Rounding out Bullyland’s Museum-Line of prehistoric figures is the longtime favorite Apatosaurus, one of the largest figures in their entire line. Many manufacturers have – either to cut costs or respect traditions – opted for a generally plain paint scheme for large sauropods. Prior to the Carnegie Diplodocus of 2008, it seems most sauropod figures have neutral tones and rarely any showy patterns. This reconstruction by Bullyland would be, perhaps strategically, a standout figure in a toy or gift shop display.
There is a subtle battle of color going on here. The basic grey form is intercepted by vertical striping along the entire body. This burgundy coloration actually seems to solidify around the neck and tail, only to be “counterattacked” by the grey, again in stripes. Around the legs, the burgundy appears instead as a spotted pattern. Like many Bullyland figures, the decorative patterns are often outlined in black. These outlines likely served as guides for the painters, while providing a distinctive aesthetic of their own.

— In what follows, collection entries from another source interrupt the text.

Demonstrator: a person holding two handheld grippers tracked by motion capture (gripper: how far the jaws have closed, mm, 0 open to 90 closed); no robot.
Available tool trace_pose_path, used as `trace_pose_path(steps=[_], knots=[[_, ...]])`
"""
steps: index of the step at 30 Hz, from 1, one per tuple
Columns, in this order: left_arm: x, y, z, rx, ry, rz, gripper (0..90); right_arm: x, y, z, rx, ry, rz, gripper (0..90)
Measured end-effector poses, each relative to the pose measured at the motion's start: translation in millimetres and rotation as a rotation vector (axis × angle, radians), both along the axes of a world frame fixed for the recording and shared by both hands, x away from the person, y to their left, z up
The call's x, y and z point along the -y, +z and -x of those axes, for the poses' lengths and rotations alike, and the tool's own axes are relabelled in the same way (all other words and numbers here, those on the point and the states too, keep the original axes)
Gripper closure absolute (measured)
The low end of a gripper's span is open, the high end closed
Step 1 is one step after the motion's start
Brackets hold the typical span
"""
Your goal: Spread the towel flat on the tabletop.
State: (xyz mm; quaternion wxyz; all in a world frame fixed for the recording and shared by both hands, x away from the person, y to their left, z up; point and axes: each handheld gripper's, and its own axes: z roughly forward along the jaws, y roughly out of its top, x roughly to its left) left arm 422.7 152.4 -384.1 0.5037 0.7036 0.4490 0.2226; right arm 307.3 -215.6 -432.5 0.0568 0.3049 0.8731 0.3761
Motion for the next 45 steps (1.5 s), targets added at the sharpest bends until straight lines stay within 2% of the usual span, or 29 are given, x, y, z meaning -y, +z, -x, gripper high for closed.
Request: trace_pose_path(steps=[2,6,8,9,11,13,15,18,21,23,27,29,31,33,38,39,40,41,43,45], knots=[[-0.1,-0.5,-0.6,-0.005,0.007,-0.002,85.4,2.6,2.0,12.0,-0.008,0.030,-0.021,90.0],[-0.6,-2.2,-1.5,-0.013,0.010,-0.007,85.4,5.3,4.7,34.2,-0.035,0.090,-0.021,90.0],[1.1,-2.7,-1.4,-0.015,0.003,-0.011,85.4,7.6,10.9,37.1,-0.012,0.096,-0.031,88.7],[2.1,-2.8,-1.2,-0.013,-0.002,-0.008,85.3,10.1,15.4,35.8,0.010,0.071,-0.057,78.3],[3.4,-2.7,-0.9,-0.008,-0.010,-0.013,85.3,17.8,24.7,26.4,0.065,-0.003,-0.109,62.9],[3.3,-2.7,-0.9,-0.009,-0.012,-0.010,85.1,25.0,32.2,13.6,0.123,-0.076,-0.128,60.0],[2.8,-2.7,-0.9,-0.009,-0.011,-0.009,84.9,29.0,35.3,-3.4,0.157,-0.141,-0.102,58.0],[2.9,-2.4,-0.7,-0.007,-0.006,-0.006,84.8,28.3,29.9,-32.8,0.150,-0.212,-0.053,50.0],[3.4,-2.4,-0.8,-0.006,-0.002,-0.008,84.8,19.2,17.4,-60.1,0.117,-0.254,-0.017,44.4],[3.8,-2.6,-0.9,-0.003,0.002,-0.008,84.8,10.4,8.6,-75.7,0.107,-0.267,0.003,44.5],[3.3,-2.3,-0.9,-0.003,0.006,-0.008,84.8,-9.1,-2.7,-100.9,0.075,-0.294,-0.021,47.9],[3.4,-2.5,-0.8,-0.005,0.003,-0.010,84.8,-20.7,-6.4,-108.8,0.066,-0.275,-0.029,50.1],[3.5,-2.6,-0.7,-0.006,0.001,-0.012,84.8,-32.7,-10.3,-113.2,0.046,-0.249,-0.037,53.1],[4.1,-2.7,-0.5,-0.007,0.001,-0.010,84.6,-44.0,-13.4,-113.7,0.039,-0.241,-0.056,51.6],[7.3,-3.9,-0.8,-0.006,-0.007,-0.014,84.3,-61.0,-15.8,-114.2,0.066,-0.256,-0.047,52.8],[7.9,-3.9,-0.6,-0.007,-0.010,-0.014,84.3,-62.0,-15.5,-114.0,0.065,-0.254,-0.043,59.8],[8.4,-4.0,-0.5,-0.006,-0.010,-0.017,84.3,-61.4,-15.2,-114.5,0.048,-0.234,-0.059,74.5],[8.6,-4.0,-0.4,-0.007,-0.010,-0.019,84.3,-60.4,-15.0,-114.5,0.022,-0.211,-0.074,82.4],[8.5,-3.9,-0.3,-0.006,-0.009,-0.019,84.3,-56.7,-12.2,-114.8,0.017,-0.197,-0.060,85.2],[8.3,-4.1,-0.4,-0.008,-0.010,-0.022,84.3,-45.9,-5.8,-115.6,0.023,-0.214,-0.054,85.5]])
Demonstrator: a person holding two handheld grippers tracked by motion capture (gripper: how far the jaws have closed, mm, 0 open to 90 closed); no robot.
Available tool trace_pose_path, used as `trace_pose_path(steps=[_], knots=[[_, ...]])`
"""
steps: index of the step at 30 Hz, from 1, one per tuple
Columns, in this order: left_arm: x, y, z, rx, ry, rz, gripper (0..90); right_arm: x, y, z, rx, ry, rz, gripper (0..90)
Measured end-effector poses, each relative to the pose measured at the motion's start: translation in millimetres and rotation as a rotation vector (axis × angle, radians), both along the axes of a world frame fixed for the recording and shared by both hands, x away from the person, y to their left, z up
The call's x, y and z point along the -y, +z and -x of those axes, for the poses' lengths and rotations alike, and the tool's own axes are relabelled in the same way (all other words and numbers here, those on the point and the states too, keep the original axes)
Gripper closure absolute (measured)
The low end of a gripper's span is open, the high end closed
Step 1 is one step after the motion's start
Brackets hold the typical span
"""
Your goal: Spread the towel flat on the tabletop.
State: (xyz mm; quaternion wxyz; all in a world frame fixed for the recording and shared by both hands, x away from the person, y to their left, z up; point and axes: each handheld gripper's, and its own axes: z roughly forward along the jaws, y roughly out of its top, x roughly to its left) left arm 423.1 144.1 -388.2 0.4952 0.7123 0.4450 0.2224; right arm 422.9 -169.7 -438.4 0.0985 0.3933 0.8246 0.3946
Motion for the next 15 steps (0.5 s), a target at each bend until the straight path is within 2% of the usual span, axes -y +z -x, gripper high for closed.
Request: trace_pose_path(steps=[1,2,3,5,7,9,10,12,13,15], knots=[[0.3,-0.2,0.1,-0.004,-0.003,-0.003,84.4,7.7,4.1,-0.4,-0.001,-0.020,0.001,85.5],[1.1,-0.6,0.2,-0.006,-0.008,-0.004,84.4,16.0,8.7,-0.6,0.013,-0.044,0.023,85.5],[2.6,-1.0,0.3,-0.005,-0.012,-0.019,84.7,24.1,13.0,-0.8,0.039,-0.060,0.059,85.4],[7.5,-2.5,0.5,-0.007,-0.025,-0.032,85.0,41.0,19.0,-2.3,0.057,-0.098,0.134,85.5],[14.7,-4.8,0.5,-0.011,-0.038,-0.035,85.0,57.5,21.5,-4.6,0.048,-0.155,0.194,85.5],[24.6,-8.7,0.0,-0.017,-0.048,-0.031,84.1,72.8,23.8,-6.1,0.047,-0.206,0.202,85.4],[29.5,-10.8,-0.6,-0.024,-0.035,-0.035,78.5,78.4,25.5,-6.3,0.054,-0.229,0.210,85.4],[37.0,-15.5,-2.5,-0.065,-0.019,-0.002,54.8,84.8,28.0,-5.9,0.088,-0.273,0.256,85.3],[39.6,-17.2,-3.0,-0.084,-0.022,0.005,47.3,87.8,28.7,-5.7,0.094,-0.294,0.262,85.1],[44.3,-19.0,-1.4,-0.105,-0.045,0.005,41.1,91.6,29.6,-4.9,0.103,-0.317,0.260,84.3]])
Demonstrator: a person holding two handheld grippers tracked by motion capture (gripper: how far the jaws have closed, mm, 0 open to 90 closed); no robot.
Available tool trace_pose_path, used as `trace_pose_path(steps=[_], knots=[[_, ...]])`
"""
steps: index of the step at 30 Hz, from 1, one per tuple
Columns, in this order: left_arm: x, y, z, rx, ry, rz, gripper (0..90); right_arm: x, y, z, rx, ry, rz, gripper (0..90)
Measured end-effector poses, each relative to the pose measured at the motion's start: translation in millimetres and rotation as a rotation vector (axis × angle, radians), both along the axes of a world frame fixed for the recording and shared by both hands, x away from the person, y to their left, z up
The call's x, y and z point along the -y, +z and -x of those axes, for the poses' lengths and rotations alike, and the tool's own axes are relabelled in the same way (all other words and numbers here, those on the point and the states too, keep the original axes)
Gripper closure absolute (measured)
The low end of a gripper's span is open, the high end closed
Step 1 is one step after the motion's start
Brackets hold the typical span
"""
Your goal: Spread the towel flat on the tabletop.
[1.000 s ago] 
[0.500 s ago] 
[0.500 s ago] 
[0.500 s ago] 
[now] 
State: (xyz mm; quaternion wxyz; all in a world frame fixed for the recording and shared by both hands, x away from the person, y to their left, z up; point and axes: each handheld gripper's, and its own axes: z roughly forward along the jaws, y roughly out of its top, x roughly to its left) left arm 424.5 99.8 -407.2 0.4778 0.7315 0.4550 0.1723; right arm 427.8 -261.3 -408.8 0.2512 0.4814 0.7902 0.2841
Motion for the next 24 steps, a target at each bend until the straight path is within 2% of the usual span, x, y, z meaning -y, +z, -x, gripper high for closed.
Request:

Sculptural details are not particularly fine on this figure. However, it does sport a great active pose, something which Bullyland seems to handle pretty well. Caught in mid-stride, the beast bears all the modern grace of a 21st century sauropod replica, even if it doesn’t quite hit every checkbox for scientific authenticity. The tail curls midpoint, lending an interesting bit of visual flair, while sparing children the threat of a long pointed dinosaur toy. Also of note is the display tag, which normally has an illustration of the species posed exactly like the figure. For the Apatosaurus, the illustration depicts a fairly bulky sauropod standing on its hindlegs, hinting at some potential changes this figure underwent during the development process.
At 39 centimeters in length, there’s some nice compatibility for collectors. The original retail price for this piece was nearly $30, which seems a bit excessive given today’s standard of mass-produced detailed figures. Fortunately, it can be found for a bit less in places that still sell them. The Apatosaurus was one of several figures retired by Bullyland in 2010. Given the popularity of the species however, it is likely we’ll see an improved version in the future.